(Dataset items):
• • • • • • •

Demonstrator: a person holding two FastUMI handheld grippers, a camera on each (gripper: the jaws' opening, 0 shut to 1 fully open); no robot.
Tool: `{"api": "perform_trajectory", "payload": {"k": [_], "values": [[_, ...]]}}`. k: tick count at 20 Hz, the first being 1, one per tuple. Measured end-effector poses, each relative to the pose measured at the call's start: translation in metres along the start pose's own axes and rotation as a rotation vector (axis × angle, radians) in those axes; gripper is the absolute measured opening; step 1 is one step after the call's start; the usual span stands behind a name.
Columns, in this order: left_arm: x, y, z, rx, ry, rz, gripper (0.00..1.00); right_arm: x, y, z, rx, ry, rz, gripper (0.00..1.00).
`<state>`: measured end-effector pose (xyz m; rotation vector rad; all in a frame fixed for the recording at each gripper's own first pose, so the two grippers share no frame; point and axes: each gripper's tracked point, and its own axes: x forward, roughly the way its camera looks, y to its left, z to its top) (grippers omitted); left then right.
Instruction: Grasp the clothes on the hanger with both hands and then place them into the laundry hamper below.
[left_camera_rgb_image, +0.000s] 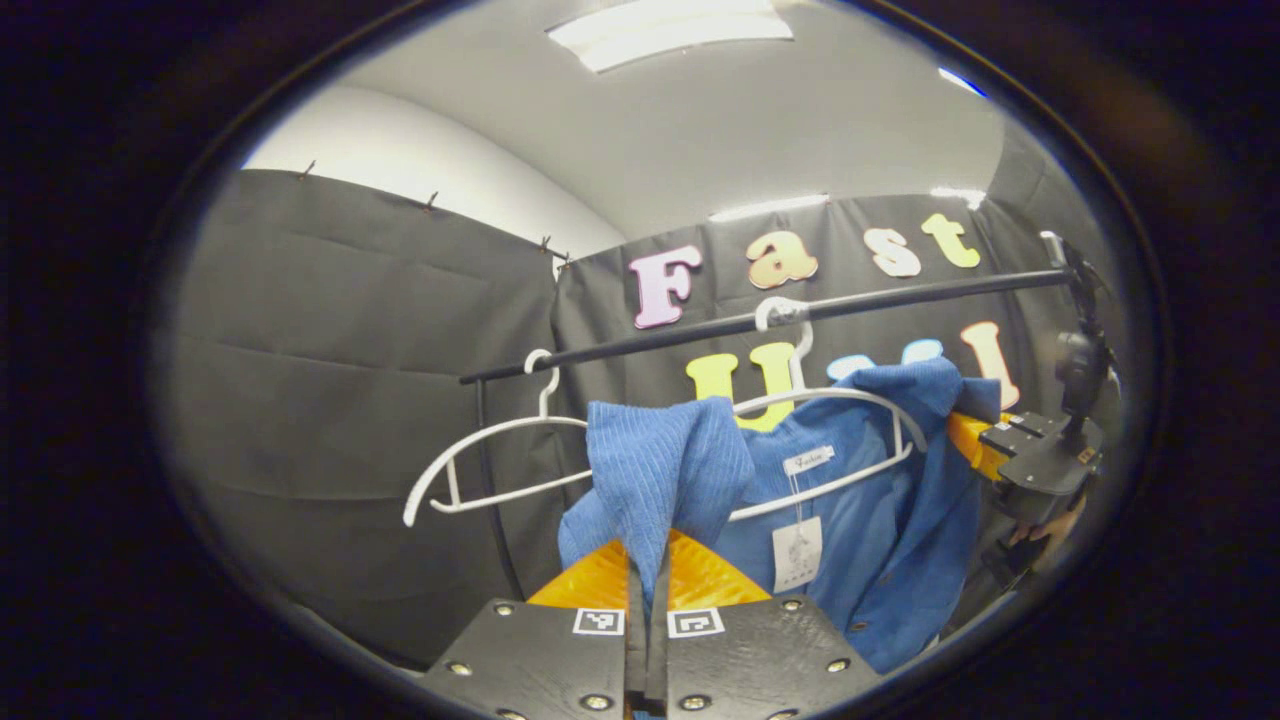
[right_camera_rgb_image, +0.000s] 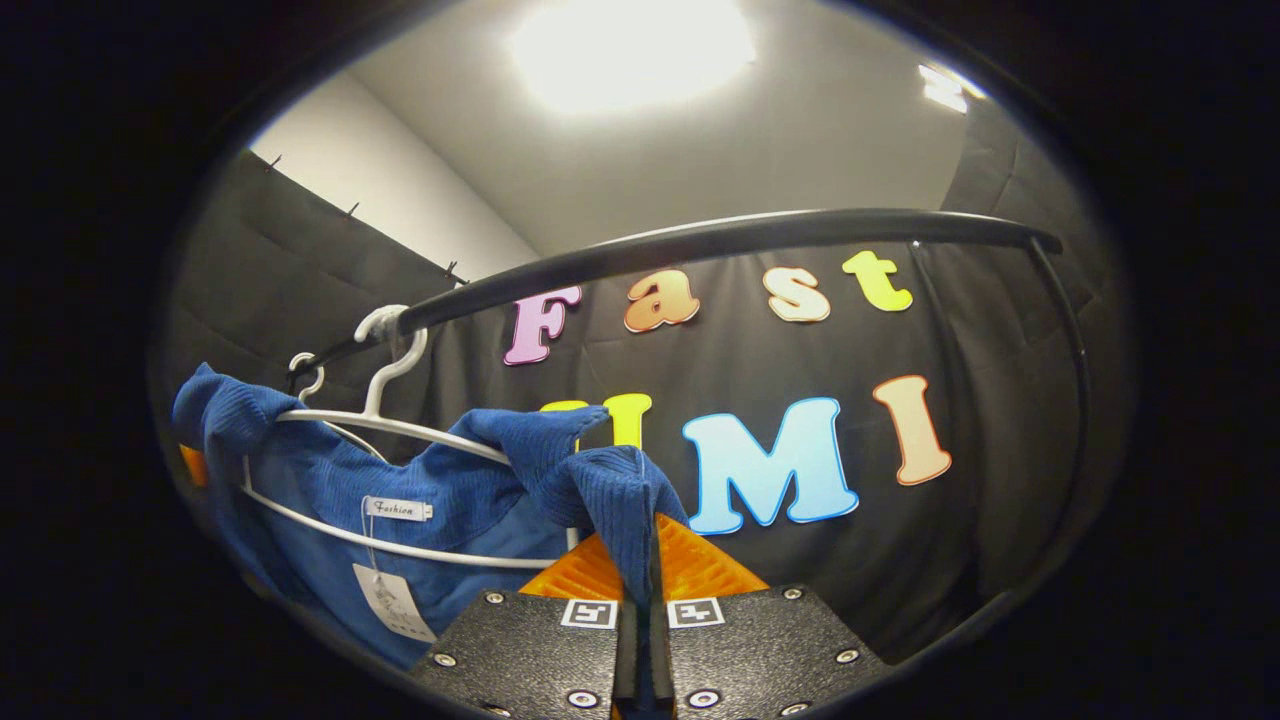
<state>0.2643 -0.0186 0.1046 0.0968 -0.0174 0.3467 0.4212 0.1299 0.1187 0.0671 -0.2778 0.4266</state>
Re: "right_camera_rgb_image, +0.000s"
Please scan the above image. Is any black clothes rack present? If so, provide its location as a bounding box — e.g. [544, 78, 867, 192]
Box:
[288, 208, 1093, 641]

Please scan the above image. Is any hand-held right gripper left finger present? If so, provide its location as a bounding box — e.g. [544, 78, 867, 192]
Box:
[408, 530, 641, 720]

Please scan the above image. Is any white clothes hanger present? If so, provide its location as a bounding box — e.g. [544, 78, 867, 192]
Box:
[288, 352, 389, 463]
[240, 305, 583, 571]

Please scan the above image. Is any blue corduroy jacket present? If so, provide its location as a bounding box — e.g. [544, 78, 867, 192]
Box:
[170, 362, 691, 716]

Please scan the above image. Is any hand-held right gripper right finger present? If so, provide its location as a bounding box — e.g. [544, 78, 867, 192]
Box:
[650, 513, 891, 720]

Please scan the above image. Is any large ceiling light panel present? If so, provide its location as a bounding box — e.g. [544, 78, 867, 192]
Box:
[510, 0, 756, 111]

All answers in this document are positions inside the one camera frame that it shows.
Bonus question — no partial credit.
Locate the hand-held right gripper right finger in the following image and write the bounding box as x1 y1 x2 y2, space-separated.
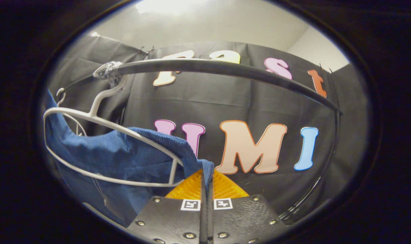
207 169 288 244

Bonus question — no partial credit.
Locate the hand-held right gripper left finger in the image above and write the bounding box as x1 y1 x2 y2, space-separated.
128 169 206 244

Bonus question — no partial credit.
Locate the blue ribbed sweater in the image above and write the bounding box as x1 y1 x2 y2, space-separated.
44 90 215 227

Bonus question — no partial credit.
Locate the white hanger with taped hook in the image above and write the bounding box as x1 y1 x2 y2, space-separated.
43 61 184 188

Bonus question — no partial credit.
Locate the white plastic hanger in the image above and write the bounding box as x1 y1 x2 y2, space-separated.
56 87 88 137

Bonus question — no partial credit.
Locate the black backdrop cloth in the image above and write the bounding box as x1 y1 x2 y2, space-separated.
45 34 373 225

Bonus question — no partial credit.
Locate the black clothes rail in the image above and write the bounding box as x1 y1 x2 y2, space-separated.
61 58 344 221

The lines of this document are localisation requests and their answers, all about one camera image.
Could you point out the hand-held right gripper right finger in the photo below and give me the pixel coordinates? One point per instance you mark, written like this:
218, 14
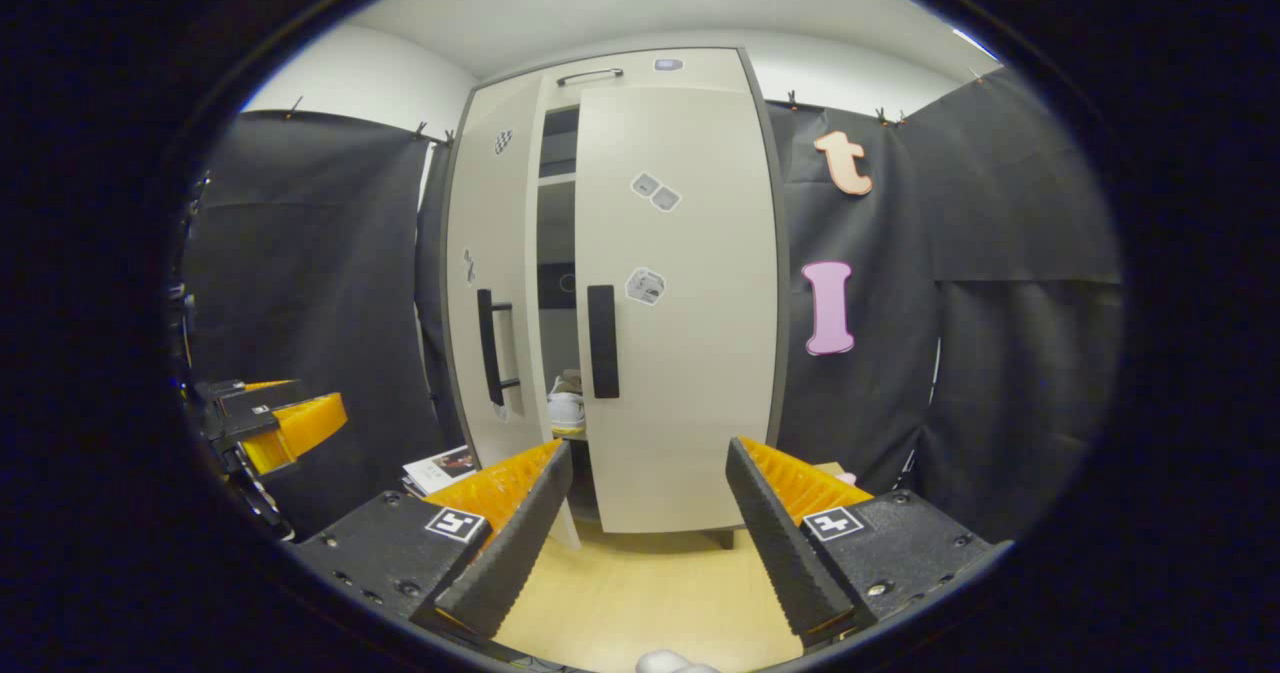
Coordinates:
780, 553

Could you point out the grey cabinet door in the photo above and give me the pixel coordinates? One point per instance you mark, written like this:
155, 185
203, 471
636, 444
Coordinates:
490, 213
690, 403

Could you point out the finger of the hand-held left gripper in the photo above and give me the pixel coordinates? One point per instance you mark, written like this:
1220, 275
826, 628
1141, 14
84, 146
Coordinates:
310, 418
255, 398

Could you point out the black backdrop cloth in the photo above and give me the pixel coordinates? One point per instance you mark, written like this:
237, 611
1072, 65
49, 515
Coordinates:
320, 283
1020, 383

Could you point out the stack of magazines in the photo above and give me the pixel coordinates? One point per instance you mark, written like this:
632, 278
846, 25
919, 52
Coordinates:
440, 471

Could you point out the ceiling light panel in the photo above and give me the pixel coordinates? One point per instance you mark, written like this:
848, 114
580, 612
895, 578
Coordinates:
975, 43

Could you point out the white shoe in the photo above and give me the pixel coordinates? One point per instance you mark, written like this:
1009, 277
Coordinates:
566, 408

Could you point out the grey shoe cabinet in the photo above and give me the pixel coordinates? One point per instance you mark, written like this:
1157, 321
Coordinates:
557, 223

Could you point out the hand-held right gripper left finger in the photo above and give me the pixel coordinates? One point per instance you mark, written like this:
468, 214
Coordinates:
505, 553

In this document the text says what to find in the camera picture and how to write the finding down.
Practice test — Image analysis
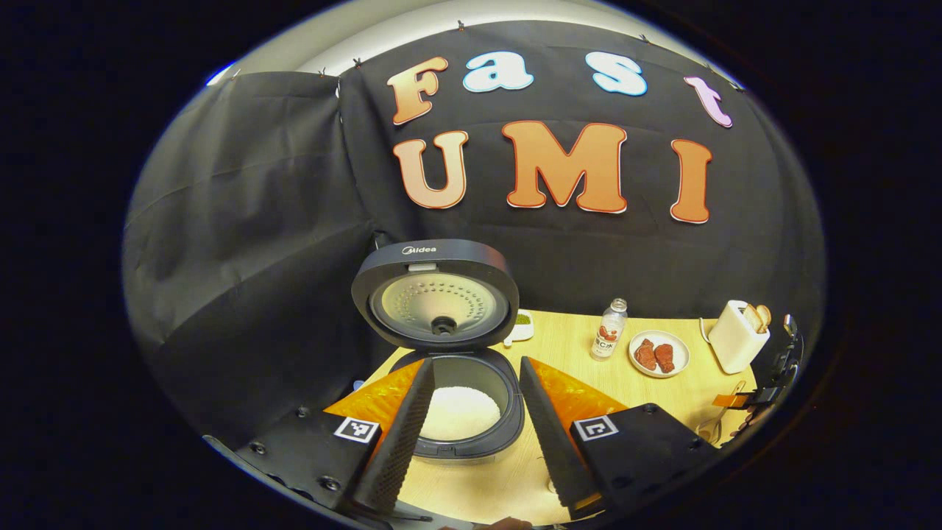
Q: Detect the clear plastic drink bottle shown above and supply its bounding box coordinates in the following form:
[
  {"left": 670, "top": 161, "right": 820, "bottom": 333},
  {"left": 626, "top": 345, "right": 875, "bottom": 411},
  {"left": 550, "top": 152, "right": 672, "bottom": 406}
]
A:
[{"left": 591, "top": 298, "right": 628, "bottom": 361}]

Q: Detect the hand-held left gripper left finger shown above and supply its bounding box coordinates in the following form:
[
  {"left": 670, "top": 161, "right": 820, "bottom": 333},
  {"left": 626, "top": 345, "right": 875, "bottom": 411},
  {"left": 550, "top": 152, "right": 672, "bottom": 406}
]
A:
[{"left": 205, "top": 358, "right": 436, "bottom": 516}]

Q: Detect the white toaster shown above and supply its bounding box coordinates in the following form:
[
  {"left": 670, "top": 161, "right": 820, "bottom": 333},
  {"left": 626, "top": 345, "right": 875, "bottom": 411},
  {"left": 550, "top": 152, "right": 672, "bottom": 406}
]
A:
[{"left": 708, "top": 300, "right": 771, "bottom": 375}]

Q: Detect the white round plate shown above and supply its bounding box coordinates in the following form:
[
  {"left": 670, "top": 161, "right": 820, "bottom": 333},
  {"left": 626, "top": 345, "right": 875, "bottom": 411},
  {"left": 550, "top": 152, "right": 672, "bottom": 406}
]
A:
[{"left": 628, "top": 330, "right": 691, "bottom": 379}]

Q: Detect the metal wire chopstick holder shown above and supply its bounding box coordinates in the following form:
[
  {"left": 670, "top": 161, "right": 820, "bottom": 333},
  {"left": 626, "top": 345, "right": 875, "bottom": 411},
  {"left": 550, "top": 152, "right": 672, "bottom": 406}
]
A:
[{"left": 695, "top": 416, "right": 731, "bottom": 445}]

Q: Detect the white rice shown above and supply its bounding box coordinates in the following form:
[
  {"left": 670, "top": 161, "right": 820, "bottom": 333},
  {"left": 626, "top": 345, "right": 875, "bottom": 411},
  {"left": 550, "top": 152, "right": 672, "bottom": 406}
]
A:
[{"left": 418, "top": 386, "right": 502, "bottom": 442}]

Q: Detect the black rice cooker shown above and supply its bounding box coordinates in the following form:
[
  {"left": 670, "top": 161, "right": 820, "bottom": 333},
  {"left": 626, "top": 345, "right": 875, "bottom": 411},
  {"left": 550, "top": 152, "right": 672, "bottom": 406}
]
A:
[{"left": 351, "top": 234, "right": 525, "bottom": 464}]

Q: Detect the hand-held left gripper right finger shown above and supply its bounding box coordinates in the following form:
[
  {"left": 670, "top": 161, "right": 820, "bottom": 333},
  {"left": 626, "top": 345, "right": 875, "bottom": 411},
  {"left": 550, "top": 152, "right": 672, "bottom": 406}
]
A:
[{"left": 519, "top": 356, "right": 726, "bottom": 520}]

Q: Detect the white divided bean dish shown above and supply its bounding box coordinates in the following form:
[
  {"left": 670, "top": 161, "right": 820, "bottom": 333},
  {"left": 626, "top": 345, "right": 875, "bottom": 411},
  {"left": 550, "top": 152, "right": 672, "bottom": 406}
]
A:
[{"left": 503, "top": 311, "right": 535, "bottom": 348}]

• • • • • • •

(Action item): Only one stretch is wanted, so please give again exactly the lines from the start of the data through the line containing "left then right.", both ends included.

(Response below):
Demonstrator: a person holding two FastUMI handheld grippers, a camera on each (gripper: the jaws' opening, 0 shut to 1 fully open); no robot.
Tool: `{"api": "perform_trajectory", "payload": {"k": [_], "values": [[_, ...]]}}`. k: tick count at 20 Hz, the first being 1, one per tuple. Measured end-effector poses, each relative to the pose measured at the call's start: translation in metres along the start pose's own axes and rotation as a rotation vector (axis × angle, radians) in those axes; gripper is the absolute measured opening; step 1 is one step after the call's start; the usual span stands behind a name.
Columns, in this order: left_arm: x, y, z, rx, ry, rz, gripper (0.00..1.00); right_arm: x, y, z, rx, ry, rz, gripper (0.00..1.00).
`<state>`: measured end-effector pose (xyz m; rotation vector rad; all in a frame fixed for the recording at each gripper's own first pose, so the two grippers share no frame; point and axes: each gripper's tracked point, and its own axes: x forward, roughly the way its camera looks, y to its left, z to its top) (grippers omitted); left then right.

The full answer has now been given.